出立の朝、ハインリッヒはアレクシスに一礼した。
「殿下。どうか、お気をつけを。あなたの周囲には——味方のふりをした、敵がいます」
「ハインリッヒ……」
「そして、ヴェルナー公爵令嬢は、あなたの真の味方でした。それだけは、どうか、お忘れなく」
ハインリッヒが去った。
執務室に、アレクシスが一人残された。
信頼できる部下を奪われ、婚約者の正体を疑い始め、元婚約者には拒まれ——
王子は、生まれて初めて「孤独」を知った。
* * *
同じ日。教育の時間。
リーゼはセレナに外交儀礼を教えていた。
「隣国の大使が非礼を働いた場合、王太子妃はどう対応いたします?」
「微笑んで、受け流します」
「不正解」
セレナの指が、ノートの端で止まった。
「受け流すのは、弱さの表明ですわ。王太子妃は、非礼をその場で指摘し、相手の面子を潰さずに訂正させなければならない。それが、外交です」
「……はい」
セレナの顔に、焦りが滲んだ。
教育が進むほど、彼女の不足が露になっていく。宰相の元で仕込まれたのは「操る技術」であって「治める技術」ではなかった。この二つは、似ているようで、別物だ。
教育が終わって、リーゼは廊下を一人、歩いていた。
「リーゼロッテ嬢」
振り返ると、アレクシス。
「殿下」
「少し——話せないか」
「セレナ嬢に見られますわよ」
「構わない」
中庭のベンチに、二人で座った。
「ハインリッヒが、飛ばされた」
「存じております」
「宰相の仕業だ。

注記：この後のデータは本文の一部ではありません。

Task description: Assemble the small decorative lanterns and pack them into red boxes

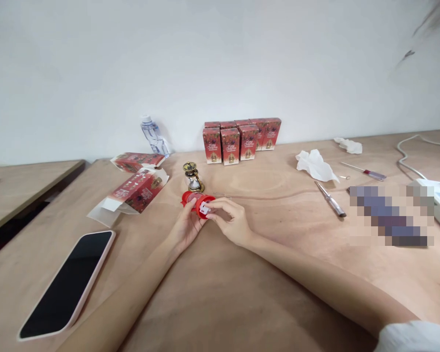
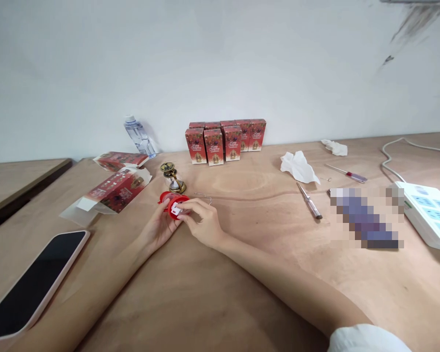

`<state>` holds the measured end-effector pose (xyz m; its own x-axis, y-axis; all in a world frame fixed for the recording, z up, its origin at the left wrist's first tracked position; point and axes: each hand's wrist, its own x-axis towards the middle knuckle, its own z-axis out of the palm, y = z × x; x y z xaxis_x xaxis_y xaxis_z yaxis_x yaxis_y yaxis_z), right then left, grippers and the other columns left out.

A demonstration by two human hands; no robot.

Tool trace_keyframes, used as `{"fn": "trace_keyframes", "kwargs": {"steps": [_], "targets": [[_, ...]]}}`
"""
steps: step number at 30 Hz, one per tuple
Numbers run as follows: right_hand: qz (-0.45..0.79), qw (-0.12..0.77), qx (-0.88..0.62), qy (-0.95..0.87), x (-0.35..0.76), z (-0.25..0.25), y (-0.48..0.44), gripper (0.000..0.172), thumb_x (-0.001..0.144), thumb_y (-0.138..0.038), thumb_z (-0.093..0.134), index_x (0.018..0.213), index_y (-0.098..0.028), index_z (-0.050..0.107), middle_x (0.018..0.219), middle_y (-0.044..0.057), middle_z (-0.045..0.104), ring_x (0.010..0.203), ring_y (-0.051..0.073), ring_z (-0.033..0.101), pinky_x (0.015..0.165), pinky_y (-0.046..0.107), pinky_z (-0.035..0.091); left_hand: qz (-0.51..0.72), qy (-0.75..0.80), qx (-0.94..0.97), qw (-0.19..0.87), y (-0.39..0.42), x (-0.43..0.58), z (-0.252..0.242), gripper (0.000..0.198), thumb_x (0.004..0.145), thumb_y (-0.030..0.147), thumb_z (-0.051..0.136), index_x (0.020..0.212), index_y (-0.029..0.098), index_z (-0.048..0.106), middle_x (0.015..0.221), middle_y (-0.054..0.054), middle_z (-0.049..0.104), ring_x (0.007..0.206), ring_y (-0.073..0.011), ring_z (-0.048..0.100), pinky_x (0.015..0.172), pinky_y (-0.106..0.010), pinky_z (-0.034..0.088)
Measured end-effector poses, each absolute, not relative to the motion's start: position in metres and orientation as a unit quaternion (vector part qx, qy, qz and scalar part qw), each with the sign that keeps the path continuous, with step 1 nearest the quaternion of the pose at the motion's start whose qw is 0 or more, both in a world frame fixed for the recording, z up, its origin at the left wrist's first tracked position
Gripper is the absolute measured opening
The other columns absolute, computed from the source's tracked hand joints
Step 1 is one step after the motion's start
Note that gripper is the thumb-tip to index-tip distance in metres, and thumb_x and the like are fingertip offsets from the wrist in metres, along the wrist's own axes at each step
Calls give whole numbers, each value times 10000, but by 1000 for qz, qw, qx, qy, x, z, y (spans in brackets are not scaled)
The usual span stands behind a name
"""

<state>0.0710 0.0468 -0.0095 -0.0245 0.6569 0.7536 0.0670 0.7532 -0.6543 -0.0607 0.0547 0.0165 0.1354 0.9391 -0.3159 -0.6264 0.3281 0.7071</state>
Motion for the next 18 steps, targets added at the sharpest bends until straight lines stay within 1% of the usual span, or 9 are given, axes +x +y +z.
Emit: {"fn": "trace_keyframes", "kwargs": {"steps": [4,7,10,18], "targets": [[160,651,-273,-690,73,-10,46,96,839,-138,627,887,-187,695,839,53,713,807,137,674,768,266,562,546,367,203,726,55,-61,17,267,936,170,405,853,95,647,805,-66,712,701,-109,662,648,-187,569],[112,639,-273,-710,74,-10,45,74,846,-153,625,864,-179,693,800,55,699,764,137,662,721,263,563,545,365,199,728,55,-62,16,250,931,173,413,865,100,642,809,-68,713,708,-112,667,650,-185,570],[79,624,-275,-727,75,-11,44,90,855,-149,609,813,-169,686,767,61,687,730,142,650,681,266,556,543,359,203,732,55,-63,14,219,920,182,441,873,107,641,813,-62,715,703,-111,668,652,-182,571],[37,598,-297,-744,77,-12,47,117,871,-136,576,793,-168,658,788,70,690,755,151,653,711,282,552,550,362,197,726,55,-62,15,215,922,173,435,889,105,637,853,-70,720,751,-123,680,700,-210,583]]}}
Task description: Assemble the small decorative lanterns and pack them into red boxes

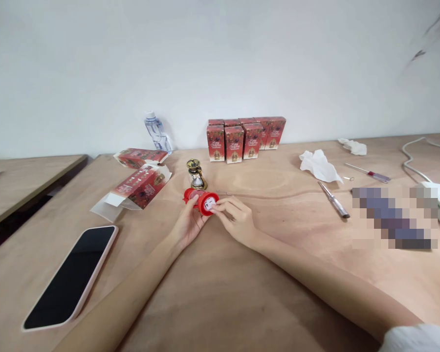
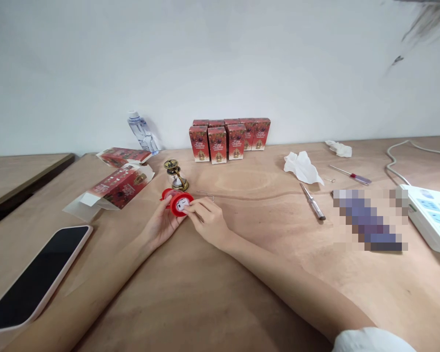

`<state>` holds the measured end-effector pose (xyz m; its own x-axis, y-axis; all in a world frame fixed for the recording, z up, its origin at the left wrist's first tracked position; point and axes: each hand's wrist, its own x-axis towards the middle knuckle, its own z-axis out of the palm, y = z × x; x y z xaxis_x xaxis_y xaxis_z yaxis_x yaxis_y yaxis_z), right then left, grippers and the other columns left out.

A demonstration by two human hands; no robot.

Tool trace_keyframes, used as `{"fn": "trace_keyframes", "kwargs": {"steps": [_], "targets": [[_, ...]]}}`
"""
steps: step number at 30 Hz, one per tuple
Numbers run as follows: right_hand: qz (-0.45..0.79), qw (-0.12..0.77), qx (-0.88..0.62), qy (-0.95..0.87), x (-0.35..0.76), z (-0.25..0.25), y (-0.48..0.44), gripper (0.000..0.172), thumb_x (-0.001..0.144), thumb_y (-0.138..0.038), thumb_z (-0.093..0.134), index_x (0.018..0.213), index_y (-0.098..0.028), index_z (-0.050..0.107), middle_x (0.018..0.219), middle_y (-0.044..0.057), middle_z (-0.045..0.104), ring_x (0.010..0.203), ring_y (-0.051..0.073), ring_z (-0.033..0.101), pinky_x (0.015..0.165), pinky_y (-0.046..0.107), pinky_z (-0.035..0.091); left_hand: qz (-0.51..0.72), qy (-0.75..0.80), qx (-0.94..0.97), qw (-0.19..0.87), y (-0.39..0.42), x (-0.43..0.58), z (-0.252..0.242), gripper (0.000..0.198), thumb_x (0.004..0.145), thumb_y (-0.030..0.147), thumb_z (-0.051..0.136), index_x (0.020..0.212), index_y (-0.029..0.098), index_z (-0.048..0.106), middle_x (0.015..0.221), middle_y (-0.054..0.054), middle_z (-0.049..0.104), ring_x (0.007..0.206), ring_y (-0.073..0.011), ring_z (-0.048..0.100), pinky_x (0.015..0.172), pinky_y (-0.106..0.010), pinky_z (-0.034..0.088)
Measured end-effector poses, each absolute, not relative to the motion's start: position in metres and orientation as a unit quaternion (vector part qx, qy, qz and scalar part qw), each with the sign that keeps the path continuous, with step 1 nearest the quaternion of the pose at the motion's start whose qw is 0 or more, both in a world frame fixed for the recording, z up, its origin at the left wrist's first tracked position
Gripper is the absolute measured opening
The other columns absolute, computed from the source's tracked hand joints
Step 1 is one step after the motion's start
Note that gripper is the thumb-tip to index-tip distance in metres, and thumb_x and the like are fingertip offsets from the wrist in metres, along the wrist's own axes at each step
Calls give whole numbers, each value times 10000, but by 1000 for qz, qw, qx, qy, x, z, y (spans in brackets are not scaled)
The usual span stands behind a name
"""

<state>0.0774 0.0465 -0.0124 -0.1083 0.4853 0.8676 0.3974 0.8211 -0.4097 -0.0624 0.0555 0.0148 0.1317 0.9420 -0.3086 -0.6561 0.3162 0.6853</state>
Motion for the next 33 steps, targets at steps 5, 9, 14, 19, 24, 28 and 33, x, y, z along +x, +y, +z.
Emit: {"fn": "trace_keyframes", "kwargs": {"steps": [5,9,14,19,24,28,33], "targets": [[23,584,-307,-751,79,-14,48,144,881,-161,566,778,-164,666,833,88,663,777,152,633,707,284,548,552,360,204,724,55,-62,14,219,927,174,426,883,114,631,848,-66,714,737,-120,676,681,-204,579],[19,585,-309,-749,80,-16,49,148,882,-162,565,786,-183,676,838,69,658,783,144,627,723,286,547,549,358,214,724,56,-63,11,175,908,184,471,880,122,632,853,-57,711,750,-116,672,707,-197,572],[41,581,-306,-753,81,-18,47,187,892,-137,526,813,-194,685,895,65,664,831,134,649,742,259,551,552,353,224,722,56,-64,10,128,882,189,522,892,126,633,872,-47,709,765,-114,667,718,-193,568],[27,578,-303,-757,82,-15,44,175,894,-137,522,822,-176,676,902,82,666,848,137,657,758,254,554,552,352,218,724,55,-64,11,147,896,182,497,873,131,633,855,-40,707,756,-113,668,703,-192,564],[29,572,-302,-762,82,-14,44,172,899,-154,517,841,-193,673,902,71,664,852,140,654,761,266,557,544,344,229,730,56,-64,11,128,881,199,530,872,130,638,859,-42,708,761,-113,665,718,-193,561],[18,576,-293,-763,82,-13,44,155,893,-141,526,829,-170,664,887,85,659,834,141,651,753,259,553,549,349,221,727,55,-63,12,191,915,181,463,871,125,641,849,-47,710,751,-113,666,700,-195,564],[8,579,-295,-760,82,-13,43,147,892,-141,530,820,-176,653,879,79,656,828,136,648,744,249,551,551,351,217,725,55,-62,13,228,930,170,433,866,114,644,846,-53,710,743,-116,669,690,-204,570]]}}
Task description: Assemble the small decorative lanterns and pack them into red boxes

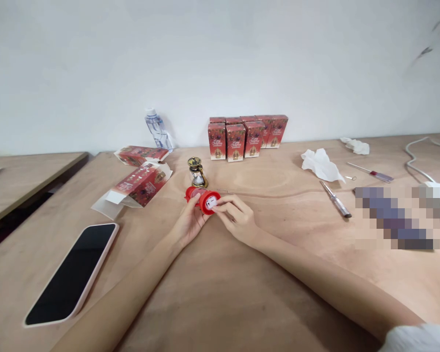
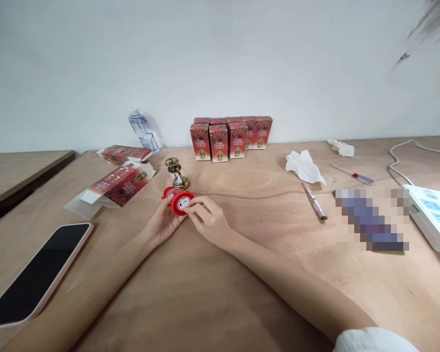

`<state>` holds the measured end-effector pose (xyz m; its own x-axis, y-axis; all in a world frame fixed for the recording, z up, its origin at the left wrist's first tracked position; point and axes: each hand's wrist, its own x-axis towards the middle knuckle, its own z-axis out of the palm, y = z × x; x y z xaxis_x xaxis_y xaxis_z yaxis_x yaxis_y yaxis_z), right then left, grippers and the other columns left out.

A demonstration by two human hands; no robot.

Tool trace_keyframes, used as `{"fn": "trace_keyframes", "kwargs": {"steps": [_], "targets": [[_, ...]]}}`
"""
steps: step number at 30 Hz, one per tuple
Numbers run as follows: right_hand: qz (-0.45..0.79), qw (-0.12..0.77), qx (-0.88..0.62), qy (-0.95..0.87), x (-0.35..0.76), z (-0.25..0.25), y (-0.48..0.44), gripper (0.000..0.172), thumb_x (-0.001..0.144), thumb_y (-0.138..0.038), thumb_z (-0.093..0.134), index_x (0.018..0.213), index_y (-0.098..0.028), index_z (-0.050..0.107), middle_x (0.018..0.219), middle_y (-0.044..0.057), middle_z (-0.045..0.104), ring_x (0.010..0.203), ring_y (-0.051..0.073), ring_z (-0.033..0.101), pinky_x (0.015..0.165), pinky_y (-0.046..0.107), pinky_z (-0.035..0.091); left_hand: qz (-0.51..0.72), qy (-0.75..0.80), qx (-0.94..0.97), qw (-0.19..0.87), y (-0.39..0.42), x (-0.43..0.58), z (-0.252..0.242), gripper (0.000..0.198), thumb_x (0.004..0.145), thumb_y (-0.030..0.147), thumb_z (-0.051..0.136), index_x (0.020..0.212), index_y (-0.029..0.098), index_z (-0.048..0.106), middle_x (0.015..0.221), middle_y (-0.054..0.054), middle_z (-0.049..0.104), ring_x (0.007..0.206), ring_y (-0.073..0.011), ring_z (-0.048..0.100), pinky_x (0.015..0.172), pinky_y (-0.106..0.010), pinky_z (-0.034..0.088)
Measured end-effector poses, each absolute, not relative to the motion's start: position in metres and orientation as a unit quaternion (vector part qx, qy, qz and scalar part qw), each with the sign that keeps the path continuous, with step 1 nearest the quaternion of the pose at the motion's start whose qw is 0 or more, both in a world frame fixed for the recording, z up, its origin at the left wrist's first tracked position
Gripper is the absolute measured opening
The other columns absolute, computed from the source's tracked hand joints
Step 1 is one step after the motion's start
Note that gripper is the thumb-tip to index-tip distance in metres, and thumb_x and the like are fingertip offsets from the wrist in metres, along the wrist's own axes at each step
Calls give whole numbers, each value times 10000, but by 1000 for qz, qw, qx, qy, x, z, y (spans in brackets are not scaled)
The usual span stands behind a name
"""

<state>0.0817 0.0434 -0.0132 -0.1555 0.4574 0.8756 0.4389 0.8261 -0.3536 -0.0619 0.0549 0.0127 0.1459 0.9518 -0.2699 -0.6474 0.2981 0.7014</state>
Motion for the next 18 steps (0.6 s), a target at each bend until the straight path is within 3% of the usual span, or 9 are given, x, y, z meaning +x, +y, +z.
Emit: {"fn": "trace_keyframes", "kwargs": {"steps": [18], "targets": [[31,584,-295,-756,81,-15,44,160,894,-147,521,850,-192,668,883,70,657,835,145,650,758,278,553,545,342,227,732,56,-64,10,141,886,194,514,878,129,639,864,-46,711,775,-118,669,736,-202,565]]}}
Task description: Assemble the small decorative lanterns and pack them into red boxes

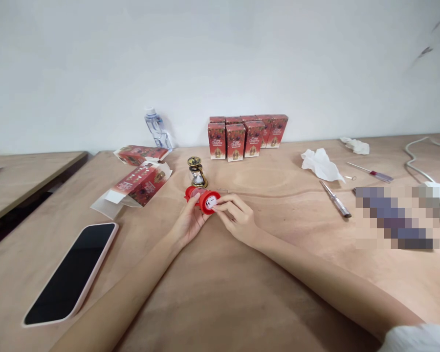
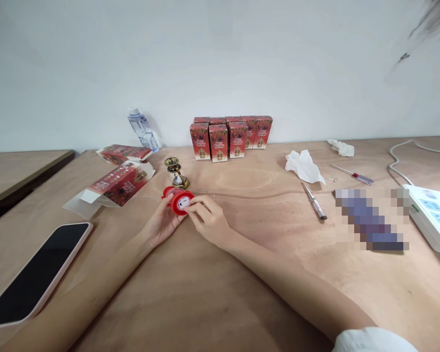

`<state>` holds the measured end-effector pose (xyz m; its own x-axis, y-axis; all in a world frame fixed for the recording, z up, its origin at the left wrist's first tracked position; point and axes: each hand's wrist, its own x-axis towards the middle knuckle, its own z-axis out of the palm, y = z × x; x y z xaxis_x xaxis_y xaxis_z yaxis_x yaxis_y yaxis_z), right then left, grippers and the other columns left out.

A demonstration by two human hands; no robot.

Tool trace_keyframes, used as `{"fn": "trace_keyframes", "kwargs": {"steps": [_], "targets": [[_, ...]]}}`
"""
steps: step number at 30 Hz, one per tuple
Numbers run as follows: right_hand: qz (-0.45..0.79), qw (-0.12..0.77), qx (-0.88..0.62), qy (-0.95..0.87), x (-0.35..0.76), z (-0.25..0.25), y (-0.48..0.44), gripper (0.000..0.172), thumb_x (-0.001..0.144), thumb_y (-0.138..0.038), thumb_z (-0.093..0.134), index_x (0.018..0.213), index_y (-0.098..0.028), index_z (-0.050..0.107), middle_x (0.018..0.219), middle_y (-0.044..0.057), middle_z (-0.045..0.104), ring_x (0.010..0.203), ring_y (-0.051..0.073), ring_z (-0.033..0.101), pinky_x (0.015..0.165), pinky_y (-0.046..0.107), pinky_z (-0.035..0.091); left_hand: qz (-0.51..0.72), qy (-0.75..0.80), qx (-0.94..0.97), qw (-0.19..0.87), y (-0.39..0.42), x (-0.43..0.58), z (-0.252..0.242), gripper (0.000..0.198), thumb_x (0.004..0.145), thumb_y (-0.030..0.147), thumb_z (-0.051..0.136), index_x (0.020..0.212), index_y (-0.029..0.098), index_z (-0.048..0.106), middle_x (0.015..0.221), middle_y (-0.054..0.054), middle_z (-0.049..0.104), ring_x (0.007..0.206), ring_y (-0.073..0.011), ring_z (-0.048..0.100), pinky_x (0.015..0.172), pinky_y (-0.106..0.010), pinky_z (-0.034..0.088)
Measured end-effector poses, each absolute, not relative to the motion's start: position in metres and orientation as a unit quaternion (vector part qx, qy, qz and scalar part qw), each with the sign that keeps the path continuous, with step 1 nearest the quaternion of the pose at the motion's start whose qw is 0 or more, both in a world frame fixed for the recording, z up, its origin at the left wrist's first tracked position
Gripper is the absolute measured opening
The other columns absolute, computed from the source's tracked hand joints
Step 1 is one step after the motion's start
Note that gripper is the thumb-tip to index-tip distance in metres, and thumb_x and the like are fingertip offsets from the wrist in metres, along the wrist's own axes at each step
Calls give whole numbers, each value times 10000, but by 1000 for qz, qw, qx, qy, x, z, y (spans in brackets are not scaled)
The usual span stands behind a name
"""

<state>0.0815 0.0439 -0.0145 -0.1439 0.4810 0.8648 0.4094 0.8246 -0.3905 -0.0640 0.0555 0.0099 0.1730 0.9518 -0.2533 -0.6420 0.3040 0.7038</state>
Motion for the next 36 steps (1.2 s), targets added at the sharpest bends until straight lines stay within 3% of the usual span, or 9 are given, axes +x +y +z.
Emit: {"fn": "trace_keyframes", "kwargs": {"steps": [14,18,27,33,35,36], "targets": [[47,581,-335,-740,82,-13,47,128,866,-183,588,774,-213,672,865,56,646,816,165,611,763,329,526,551,355,235,718,56,-64,8,121,878,188,537,934,131,627,920,-58,702,816,-125,669,752,-212,570],[66,583,-359,-726,83,-11,48,75,853,-220,617,809,-225,679,913,52,621,865,166,612,799,324,529,552,353,242,715,56,-64,6,109,876,184,546,923,131,629,924,-59,702,802,-123,669,741,-207,569],[93,583,-351,-727,86,-17,53,152,856,-179,609,827,-271,727,1039,46,610,914,164,587,805,343,521,546,363,236,717,55,-63,8,175,920,155,471,899,128,642,891,-58,721,780,-115,679,737,-199,564],[96,580,-361,-724,86,-17,54,102,836,-180,631,787,-233,702,1072,66,613,908,170,606,832,353,519,541,359,265,713,54,-64,5,111,881,158,546,907,133,651,903,-53,724,793,-128,681,740,-215,563],[124,584,-370,-712,86,-14,52,36,818,-229,661,847,-213,673,1045,78,615,937,180,621,829,338,530,538,354,282,711,53,-64,4,113,861,183,586,944,134,647,932,-55,721,821,-137,680,751,-224,563],[137,587,-371,-706,86,-12,50,100,810,-256,673,896,-209,654,1039,79,619,941,182,626,810,325,538,535,351,291,711,52,-65,3,134,849,197,610,962,135,644,945,-55,719,834,-141,679,757,-228,562]]}}
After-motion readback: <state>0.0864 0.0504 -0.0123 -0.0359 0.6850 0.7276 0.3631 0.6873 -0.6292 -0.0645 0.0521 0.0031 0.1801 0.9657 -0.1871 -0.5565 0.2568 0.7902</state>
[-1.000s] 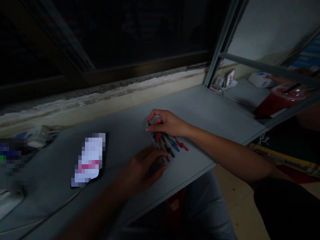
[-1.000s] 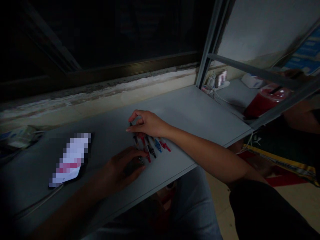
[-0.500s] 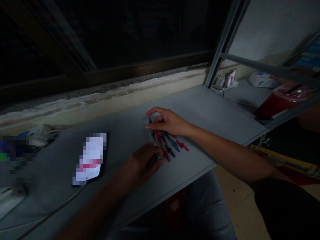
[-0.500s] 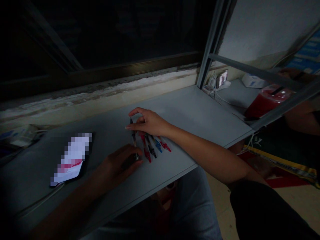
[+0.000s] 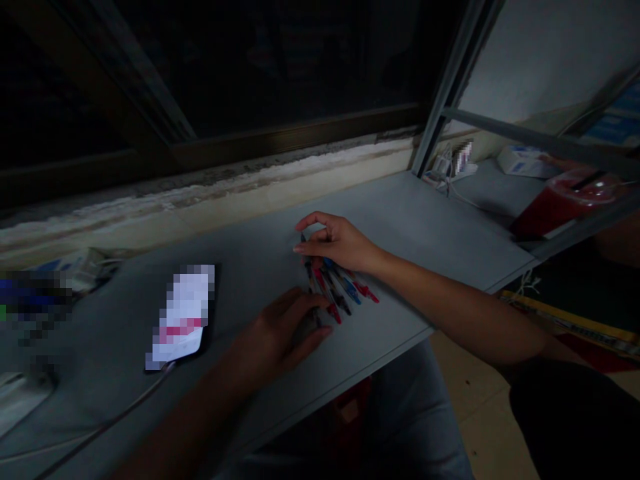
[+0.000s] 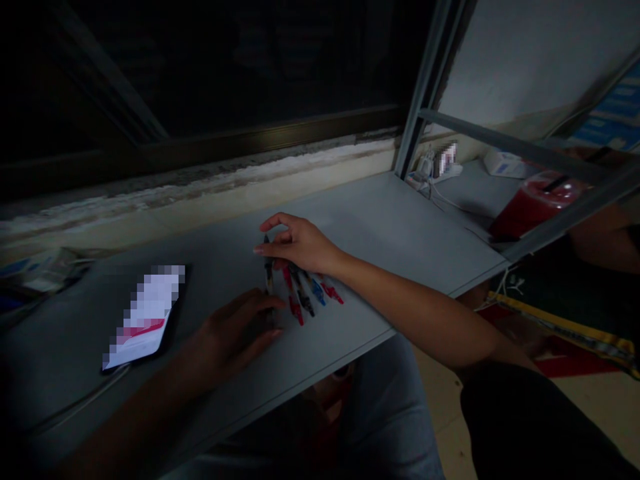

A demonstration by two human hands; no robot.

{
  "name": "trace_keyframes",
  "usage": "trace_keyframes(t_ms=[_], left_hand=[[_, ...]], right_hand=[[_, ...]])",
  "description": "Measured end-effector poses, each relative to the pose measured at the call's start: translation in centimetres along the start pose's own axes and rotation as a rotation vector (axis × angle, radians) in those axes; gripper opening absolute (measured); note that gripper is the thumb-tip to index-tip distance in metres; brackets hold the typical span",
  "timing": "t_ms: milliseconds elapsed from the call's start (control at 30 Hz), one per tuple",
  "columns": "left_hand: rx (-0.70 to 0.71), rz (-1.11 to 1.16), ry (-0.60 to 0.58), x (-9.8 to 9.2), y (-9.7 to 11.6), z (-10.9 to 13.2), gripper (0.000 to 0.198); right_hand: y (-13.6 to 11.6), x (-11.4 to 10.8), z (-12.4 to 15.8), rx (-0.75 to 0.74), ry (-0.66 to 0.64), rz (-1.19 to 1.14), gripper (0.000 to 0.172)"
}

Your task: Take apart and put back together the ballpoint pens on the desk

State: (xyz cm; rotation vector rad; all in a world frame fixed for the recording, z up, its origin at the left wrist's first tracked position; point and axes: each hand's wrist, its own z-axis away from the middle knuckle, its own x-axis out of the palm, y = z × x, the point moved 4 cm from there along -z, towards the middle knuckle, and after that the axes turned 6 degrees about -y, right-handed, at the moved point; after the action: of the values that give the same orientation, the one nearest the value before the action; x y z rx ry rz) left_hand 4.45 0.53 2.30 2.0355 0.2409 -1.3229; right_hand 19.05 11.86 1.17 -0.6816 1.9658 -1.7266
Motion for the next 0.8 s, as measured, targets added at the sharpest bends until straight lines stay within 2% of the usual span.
trace_keyframes(t_ms=[167,300,400,533,600,633,700,733,800], left_hand=[[-0.041,0.019,-0.019,0.4,-0.1,0.1,0.015],[-0.048,0.038,-0.02,0.3,-0.2,0.1,0.026],[-0.049,0.051,-0.039,0.3,0.0,0.1,0.021],[-0.09,0.019,0.041,0.0,-0.4,0.2,0.021],[-0.219,0.008,0.157,-0.8,-1.6,0.4,0.024],[-0.318,0.004,0.25,-1.5,-2.5,0.6,0.026],[-0.583,0.028,0.553,-3.5,-5.0,1.7,0.033],[-0.652,0.087,0.705,-4.6,-6.2,2.4,0.036],[-0.7,0.136,0.885,-6.5,-8.5,3.7,0.046]], right_hand=[[-0.2,0.0,0.1,0.029,-0.006,-0.014,0.039],[0.4,0.1,0.0,0.042,-0.011,-0.004,0.041],[0.7,0.1,-0.1,0.028,-0.021,0.018,0.04],[0.5,-0.4,-0.2,0.014,-0.011,0.063,0.039],[0.3,-1.2,-0.3,-0.008,0.036,0.12,0.037],[0.1,-1.5,-0.4,-0.015,0.055,0.158,0.035],[-0.1,-2.1,-0.4,-0.017,0.065,0.238,0.03],[-0.2,-2.3,-0.4,-0.012,0.059,0.273,0.027],[-0.3,-2.4,-0.3,0.004,0.034,0.332,0.025]])
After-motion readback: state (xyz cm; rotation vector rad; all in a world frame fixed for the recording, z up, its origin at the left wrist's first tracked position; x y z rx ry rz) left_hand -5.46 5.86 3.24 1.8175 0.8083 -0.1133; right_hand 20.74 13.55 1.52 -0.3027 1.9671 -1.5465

——だが、証拠がない」
「証拠は、不要ですわ。重要なのは、『なぜ宰相がハインリッヒ様を消したかったか』です」
「あの報告書のせいだろう」
「その通り。報告書は、殿下に真実を渡した。宰相にとっては、殿下が真実に目覚めるのが都合が悪い」
「なぜだ」
リーゼは、王子を見た。
「殿下。お考えください。宰相が殿下の周囲から忠臣を削り、代わりに自分の駒を置いている理由を。——そしてセレナ嬢が、なぜあのタイミングで殿下の前に現れたかを」
アレクシスの表情が、硬くなった。
「……セレナは、宰相の——」
「私の口からは、申しません。ご自分で、お確かめください。——王子であられるなら」
リーゼは立ち上がった。
「一つだけ、忠告を。セレナ嬢の前で、今の会話をした素振りを見せないように。あの方は——私と同じくらい、観察が鋭い」
リーゼが去った後、アレクシスは長い間、ベンチから動かなかった。
噴水の水音だけが、聞こえていた。
ハインリッヒ、好きキャラだったので書くの辛かった。後で戻ってくるんで(ネタバレ)安心してください。
「あなたの周囲には味方のふりをした敵がいます」、退場前に一番大事なこと言うの最高。